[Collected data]
Content starts

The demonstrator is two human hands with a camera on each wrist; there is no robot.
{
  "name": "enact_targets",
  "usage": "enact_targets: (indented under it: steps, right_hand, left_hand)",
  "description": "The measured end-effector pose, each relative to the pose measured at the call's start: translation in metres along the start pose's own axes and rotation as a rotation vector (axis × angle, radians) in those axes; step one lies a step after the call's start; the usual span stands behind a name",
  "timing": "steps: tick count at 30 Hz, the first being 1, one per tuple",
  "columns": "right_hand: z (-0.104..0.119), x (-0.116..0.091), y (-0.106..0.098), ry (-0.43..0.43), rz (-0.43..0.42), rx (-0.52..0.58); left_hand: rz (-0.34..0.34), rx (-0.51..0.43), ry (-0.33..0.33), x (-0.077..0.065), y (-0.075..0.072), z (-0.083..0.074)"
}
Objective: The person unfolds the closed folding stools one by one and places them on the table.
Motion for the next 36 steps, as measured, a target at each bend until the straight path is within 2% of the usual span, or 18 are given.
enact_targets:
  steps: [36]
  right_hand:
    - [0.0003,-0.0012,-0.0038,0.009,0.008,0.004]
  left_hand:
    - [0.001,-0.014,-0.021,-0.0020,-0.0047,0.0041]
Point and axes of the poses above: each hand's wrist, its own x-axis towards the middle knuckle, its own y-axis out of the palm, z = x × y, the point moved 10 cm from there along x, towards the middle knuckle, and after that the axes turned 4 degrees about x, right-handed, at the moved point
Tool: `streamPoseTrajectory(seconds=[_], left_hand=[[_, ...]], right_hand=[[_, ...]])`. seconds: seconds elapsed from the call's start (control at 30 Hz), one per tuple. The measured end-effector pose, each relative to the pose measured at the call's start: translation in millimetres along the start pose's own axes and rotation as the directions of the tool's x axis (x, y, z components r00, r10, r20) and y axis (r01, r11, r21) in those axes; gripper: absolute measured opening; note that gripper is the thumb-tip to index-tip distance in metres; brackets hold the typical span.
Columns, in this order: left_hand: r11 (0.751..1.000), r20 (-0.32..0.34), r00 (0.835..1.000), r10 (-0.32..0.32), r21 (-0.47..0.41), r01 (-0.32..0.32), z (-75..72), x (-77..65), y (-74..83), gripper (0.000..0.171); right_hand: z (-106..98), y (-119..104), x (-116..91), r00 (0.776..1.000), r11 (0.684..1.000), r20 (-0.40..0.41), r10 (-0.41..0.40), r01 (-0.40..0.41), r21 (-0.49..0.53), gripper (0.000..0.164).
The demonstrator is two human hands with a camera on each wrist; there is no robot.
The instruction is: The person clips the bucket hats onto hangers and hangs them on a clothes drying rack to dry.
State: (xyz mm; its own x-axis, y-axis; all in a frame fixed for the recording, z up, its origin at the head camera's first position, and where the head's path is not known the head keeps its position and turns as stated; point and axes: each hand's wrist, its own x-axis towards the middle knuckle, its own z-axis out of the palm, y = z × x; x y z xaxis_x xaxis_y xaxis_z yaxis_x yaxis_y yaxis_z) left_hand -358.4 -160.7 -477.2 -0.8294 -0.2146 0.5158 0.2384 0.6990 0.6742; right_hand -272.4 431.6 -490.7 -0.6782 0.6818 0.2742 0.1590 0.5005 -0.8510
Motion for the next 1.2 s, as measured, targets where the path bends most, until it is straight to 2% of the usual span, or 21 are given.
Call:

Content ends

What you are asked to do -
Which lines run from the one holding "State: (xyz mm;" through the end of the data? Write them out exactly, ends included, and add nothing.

Answer -
State: (xyz mm; its own x-axis, y-axis; all in a frame fixed for the recording, z up, its origin at the head camera's first position, and where the head's path is not known the head keeps its position and turns as stated; point and axes: each hand's wrist, its own x-axis towards the middle knuckle, its own z-axis out of the palm, y = z × x; x y z xaxis_x xaxis_y xaxis_z yaxis_x yaxis_y yaxis_z) left_hand -358.4 -160.7 -477.2 -0.8294 -0.2146 0.5158 0.2384 0.6990 0.6742; right_hand -272.4 431.6 -490.7 -0.6782 0.6818 0.2742 0.1590 0.5005 -0.8510
Motion for the next 1.2 s, as measured, targets where the path bends most, until it is straight to 2% of the usual span, or 21 are given.
Call:

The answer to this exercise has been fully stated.